* Your instructions *
Every line of the material below that contains the string "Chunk" must appear in the answer.

_ _ _ _ _ _ _

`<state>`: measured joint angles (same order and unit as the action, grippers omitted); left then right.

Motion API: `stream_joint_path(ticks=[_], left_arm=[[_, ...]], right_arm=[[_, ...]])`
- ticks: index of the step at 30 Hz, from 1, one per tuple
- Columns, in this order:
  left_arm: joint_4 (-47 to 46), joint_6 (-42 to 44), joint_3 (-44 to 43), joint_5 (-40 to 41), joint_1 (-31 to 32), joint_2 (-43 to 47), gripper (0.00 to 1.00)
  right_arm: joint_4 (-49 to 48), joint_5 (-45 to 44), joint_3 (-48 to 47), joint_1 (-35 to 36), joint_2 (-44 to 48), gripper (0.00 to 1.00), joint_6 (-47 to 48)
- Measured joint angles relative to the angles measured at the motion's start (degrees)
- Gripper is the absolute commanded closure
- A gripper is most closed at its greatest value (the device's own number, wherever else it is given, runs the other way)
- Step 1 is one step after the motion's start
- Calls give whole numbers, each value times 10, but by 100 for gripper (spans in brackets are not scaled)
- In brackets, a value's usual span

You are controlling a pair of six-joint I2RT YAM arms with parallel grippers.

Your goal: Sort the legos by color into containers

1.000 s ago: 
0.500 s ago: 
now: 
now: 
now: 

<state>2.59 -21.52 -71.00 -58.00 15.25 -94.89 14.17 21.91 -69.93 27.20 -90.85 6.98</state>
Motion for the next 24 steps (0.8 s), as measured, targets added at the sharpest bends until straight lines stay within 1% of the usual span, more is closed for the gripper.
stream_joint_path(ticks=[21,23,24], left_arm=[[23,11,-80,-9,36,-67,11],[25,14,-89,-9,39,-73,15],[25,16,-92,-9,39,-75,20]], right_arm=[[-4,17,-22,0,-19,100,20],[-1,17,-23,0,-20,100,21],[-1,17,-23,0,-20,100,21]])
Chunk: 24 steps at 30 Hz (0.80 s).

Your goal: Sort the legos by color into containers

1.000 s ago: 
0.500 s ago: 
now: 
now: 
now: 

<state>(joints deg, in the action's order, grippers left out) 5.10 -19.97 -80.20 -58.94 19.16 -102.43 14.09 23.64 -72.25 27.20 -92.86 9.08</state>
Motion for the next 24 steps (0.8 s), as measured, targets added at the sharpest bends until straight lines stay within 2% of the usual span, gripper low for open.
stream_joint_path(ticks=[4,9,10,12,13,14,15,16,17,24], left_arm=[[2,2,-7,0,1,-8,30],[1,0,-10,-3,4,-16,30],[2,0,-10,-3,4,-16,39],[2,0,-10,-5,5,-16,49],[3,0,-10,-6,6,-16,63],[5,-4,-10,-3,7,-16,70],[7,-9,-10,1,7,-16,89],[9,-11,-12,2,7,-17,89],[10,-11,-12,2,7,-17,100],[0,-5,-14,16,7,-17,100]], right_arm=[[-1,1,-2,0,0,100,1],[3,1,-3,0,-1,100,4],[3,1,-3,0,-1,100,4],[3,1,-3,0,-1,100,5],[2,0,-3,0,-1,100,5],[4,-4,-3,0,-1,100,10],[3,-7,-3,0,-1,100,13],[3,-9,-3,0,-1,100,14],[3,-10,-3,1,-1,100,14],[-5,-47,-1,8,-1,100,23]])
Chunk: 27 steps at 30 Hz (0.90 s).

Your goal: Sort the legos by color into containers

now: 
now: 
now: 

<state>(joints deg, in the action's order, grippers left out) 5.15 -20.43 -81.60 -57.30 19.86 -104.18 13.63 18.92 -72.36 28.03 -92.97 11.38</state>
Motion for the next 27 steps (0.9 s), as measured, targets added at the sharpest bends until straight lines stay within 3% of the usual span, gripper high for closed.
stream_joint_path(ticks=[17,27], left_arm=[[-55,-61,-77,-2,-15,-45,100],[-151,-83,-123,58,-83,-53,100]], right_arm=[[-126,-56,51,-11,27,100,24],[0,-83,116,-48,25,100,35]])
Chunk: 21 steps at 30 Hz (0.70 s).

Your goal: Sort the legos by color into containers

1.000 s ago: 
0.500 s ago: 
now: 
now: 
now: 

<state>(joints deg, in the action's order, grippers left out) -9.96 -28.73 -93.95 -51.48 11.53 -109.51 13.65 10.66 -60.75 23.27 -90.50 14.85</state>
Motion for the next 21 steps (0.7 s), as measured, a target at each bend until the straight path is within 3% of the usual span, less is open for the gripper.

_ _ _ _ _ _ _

* Response box *
Chunk: 24 steps at 30 Hz (0.80 s).
Chunk: 27 steps at 30 Hz (0.90 s).
Chunk: 21 steps at 30 Hz (0.70 s).

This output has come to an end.